Il est probable que, dans un avenir proche, les
patientes mastectomisées disposeront d’une nouvelle technique de
reconstruction mammaire, grâce à la recherche sur les cellules-souches.
Selon
un article du Times de Londres, des scientifiques Australiens étudient
une nouvelle technique qui utilise des cellules souches pour produire
du tissu de graisseux. Les chercheurs suggèrent que la nouvelle
technique pourrait remplacer la reconstruction mammaire traditionnelle
du sein d’ici quelques années.
La procédure, appelée Neopac,
est développé par des scientifiques de l'Institut de microchirurgie
Bernard O'Brien à Melbourne. Il s'agit de placer chirurgicalement une
chambre d'implantation dans la poitrine, celle-ci est ensuite reliée
aux vaisseaux sanguins du patient sous le bras. 5ml de cellules
graisseuses de la patiente, sont ensuite implantés dans la chambre où
elles se multiplient grâce aux cellules souches du tissu adipeux.
Jusqu'à
présent, la technique n'a été testée que sur des porcs. Chez le porc,
il a fallut attendre environ six semaines pour qu' une nouvelle
poitrine apparaisse. Chez les humains cela devrait
prendre un peu plus de temps. Des essais cliniques impliquant six
femmes commenceront dans les mois à venir. Ensuite, une seconde étape
débutera, ou l'on utilisera une chambre biodégradable plutôt que
synthétique.
"Nous espérons que cela aura
un impact significatif dans le monde.

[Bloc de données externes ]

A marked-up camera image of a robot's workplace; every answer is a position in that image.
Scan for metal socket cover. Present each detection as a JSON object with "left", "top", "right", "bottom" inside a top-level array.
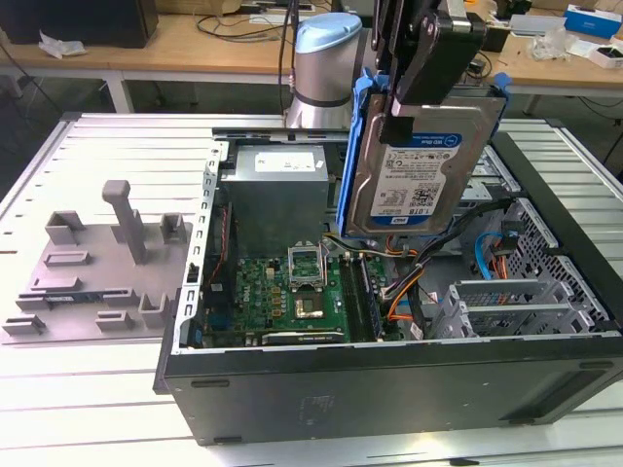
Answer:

Il y a beaucoup de femmes qui ne
disposent pas de chirurgie reconstructrice pour de multiples raisons,
ou ne veulent pas d’implants mammaires en silicone, ici c’est leur
propre tissu qui sera utilisé», déclare le Dr Philip Marzella, chef
d’exploitation chez Benard O'Brien.
La procédure pourrait être disponible pour les patientes d'ici 2014.